【小説】 鳥 第1話

第1話

鳥は、優雅に、軽やかに空を飛ぶ。

あんな風に私も飛べたなら。

今日も、鳥を羨んで空を見上げる。



彼と二人暮らしを始めて、朝起きて、隣に好きな人がいる幸せを噛みしめていた。

何気ない時間が幸せだ。
休日は映画を見たり、お散歩をしたりして一緒に過ごした。

私はサスペンスやホラー映画はあまり今まで観なかったけれど、二人暮らしを始めて、彼と一緒に観る様になった。

怖いものは苦手だったけれど、頭から布団をかぶって、少しだけ顔を出して観ていればある程度大丈夫だった。

そんな私の姿を見て、彼は「新しい生き物みたいだね」と笑っていた。

彼の好みにも合わせたから、たまにはラブロマンスも一緒に観た。
彼は「遠慮しておくよ」と言って最初は避けようとしていたけれど、見始めると最後に泣いているのは、いつも彼だった。
彼は優しい。
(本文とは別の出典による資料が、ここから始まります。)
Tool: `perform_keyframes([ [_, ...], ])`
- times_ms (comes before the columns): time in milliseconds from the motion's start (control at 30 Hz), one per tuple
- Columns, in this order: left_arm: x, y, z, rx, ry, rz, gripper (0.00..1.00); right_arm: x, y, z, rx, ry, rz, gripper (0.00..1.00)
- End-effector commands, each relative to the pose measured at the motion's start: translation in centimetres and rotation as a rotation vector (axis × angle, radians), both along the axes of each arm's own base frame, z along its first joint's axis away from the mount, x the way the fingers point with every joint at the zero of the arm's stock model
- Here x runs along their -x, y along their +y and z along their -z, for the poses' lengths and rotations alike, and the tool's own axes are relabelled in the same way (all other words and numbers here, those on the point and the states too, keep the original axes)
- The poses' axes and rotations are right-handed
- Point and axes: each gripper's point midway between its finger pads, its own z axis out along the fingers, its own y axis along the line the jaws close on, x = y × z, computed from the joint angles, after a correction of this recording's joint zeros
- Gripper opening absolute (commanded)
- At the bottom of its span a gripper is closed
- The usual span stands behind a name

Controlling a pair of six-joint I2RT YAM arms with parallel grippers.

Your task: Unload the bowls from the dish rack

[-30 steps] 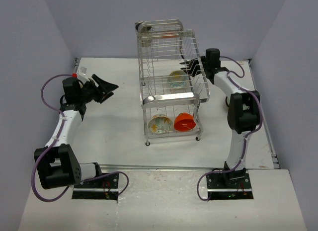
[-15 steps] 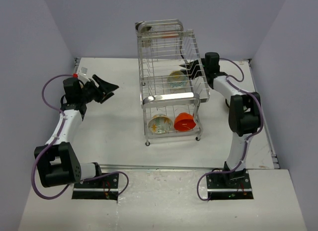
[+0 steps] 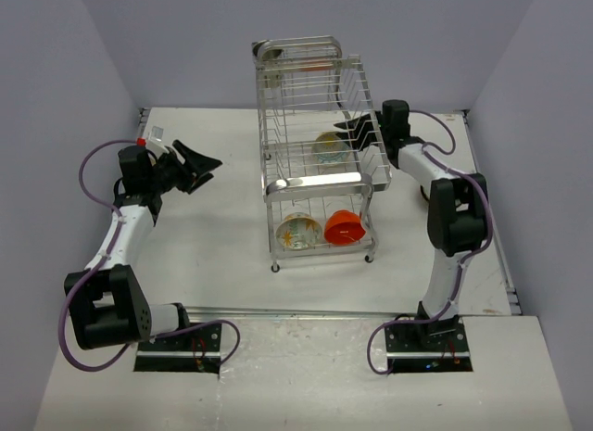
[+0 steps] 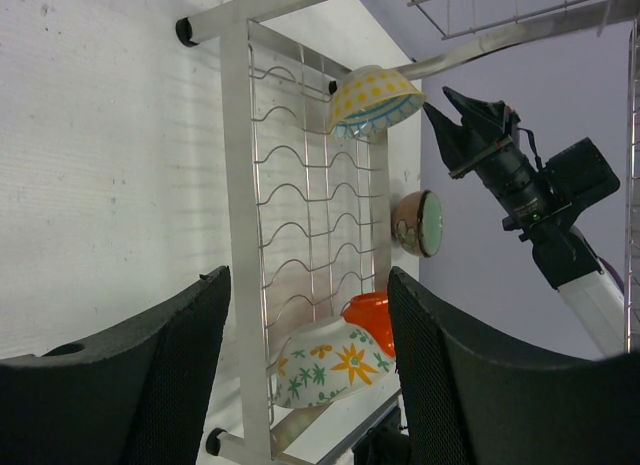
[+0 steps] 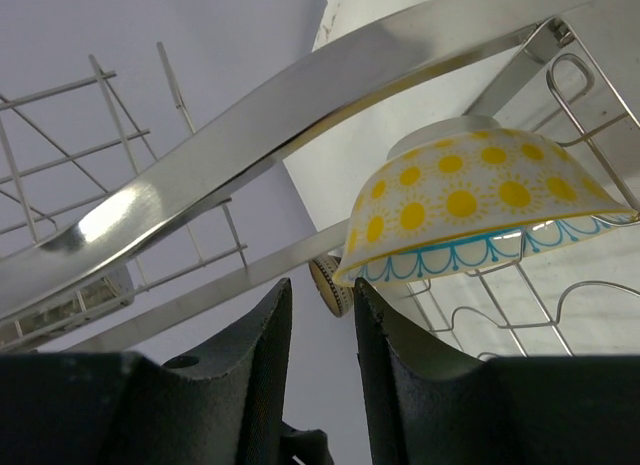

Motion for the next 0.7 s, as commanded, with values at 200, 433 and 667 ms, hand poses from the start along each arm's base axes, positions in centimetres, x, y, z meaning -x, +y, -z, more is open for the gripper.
perform_keyframes([
  [200,-0.2,-0.2,-1.0,0.005,-0.051,0.013,0.65,1.4,0.1,-3.8,0.017,-0.127,-0.022,0.33],
  [433,-0.2,-0.2,-1.2,0.009,-0.054,0.018,0.65,0.9,0.6,-2.7,0.003,-0.093,-0.028,0.33],
  [667,-0.2,-0.2,-1.1,0.005,-0.052,0.015,0.65,-0.2,0.8,-2.6,-0.013,-0.085,-0.019,0.33],
])
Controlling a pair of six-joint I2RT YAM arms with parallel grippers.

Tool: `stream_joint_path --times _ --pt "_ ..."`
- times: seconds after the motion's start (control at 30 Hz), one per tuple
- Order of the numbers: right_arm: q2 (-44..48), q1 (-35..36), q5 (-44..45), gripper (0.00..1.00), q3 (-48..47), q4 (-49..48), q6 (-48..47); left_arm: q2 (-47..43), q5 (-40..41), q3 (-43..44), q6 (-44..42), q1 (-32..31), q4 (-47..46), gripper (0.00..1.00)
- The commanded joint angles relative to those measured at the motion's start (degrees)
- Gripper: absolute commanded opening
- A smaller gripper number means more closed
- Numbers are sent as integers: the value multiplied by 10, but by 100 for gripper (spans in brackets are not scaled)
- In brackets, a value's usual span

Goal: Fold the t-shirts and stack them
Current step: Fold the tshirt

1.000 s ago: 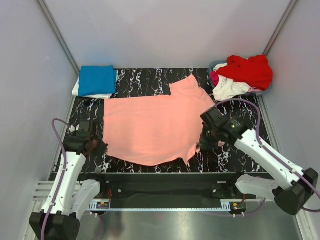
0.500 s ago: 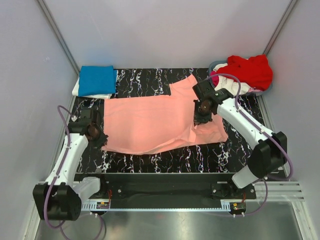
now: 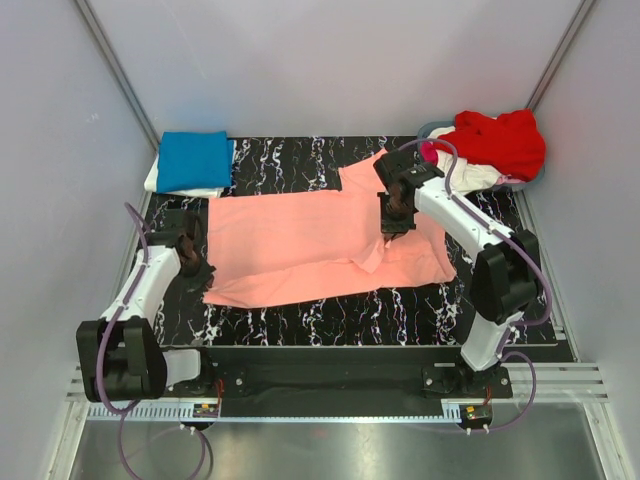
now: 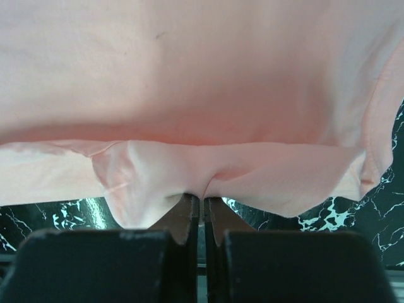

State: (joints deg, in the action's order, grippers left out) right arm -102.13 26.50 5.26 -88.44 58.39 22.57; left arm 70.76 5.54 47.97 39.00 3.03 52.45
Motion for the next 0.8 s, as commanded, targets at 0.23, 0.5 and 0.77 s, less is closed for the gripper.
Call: stream_joint_path --times 0.23,0.5,0.77 --pt "-54 -22 56 0 -66 11 -18 72 32 59 -24 4 -23 21" --pt "-117 -32 70 0 -109 15 -18 165 40 85 -30 8 -37 26" --pt "-241 -79 78 51 -258 68 -24 165 49 148 -38 41 -1 50"
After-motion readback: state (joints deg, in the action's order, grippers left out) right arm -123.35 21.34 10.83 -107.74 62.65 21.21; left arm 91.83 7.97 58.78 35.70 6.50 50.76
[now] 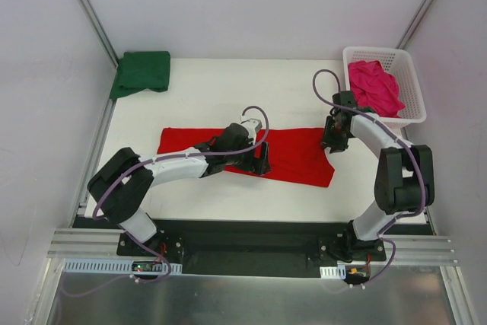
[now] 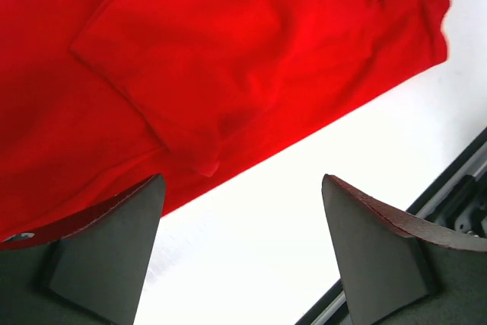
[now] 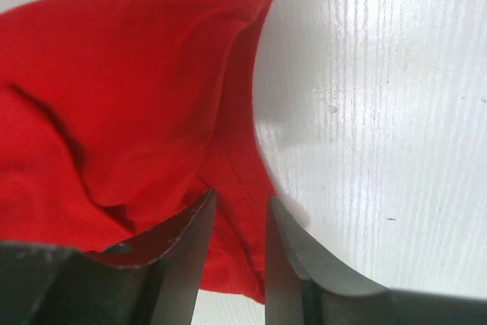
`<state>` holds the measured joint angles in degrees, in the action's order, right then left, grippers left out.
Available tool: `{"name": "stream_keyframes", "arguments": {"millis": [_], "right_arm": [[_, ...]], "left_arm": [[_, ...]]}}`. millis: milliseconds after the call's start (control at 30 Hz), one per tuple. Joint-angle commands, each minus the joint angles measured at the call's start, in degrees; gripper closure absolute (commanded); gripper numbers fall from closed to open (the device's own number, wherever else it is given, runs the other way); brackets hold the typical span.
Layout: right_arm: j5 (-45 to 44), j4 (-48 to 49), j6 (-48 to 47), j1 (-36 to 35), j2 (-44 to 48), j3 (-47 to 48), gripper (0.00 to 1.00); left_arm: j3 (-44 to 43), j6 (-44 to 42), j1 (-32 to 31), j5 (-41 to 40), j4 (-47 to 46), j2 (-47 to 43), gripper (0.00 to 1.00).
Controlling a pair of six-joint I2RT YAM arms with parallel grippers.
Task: Fold and stack the t-shirts
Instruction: Fold the other side of the tshirt into a rectangle
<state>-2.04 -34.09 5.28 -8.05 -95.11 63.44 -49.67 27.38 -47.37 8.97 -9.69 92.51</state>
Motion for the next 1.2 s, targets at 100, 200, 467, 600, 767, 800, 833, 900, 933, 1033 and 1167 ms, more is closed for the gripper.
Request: {"name": "stream_keyframes", "arguments": {"millis": [100, 200, 467, 600, 767, 800, 833, 900, 933, 1033, 1167], "right_arm": [[1.4, -1.5, 0.7, -2.8, 9.0, 0.3, 0.64], [5.2, -0.4, 1.2, -4.2, 11.2, -1.6, 0.64], [6.6, 5.8, 1.9, -9.1, 11.5, -7.6, 0.64], [7.7, 7.7, 2.7, -9.2, 10.1, -8.9, 0.65], [9.8, 10.3, 3.1, -9.2, 7.7, -9.6, 0.65], [10.0, 10.6, 3.2, -9.3, 7.5, -9.6, 0.65], [10.1, 10.8, 3.2, -9.2, 7.2, -9.6, 0.65], [10.3, 11.0, 3.2, -9.3, 7.0, -9.5, 0.65], [10.4, 11.0, 3.2, -9.3, 6.9, -9.5, 0.65], [10.9, 11.0, 3.2, -9.3, 6.5, -9.4, 0.65], [11.4, 10.9, 3.2, -9.3, 6.4, -9.7, 0.65]], "left_arm": [[0.4, 0.3, -0.7, -0.4, 1.5, -6.1, 0.14], [-0.2, -0.2, -0.7, -1.1, 1.6, -5.9, 0.14], [-1.8, -1.3, -0.7, -1.4, 1.7, -2.7, 0.15], [-0.7, -1.0, -0.7, -2.1, 1.6, -2.4, 0.15], [0.7, -1.4, -0.7, -3.0, 1.4, -2.2, 0.27], [0.8, -1.4, -0.7, -3.4, 1.4, -2.2, 0.31], [0.8, -1.4, -0.7, -3.5, 1.3, -2.2, 0.34], [1.0, -1.3, -0.7, -3.7, 1.2, -2.1, 0.41], [0.9, -1.3, -0.7, -3.6, 1.0, -1.6, 0.41], [0.5, -1.2, -0.7, -3.1, 0.9, -0.8, 0.42], [0.4, -0.9, -0.7, -3.0, 0.5, -0.1, 0.42]]}}
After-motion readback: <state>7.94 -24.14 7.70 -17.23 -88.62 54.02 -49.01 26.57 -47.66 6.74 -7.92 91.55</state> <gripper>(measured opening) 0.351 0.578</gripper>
すぐに感情移入してしまうのだろう。
彼は気付いていなかったかも知れないけれど私は、彼が涙している事を知っていた。誤魔化すように涙をこっそりと拭う姿が、彼の大人な雰囲気とギャップがあって可愛かった。

涙を流す彼の綺麗な横顔を、こっそり盗み見るのが好きだった。

お散歩は、二人の趣味だ。彼は、最近カメラも楽しいと言って持ち歩いていた。彼の部屋は物も少なくて、好きなものが分からなかったから、彼の楽しい物が増えて私も嬉しかった。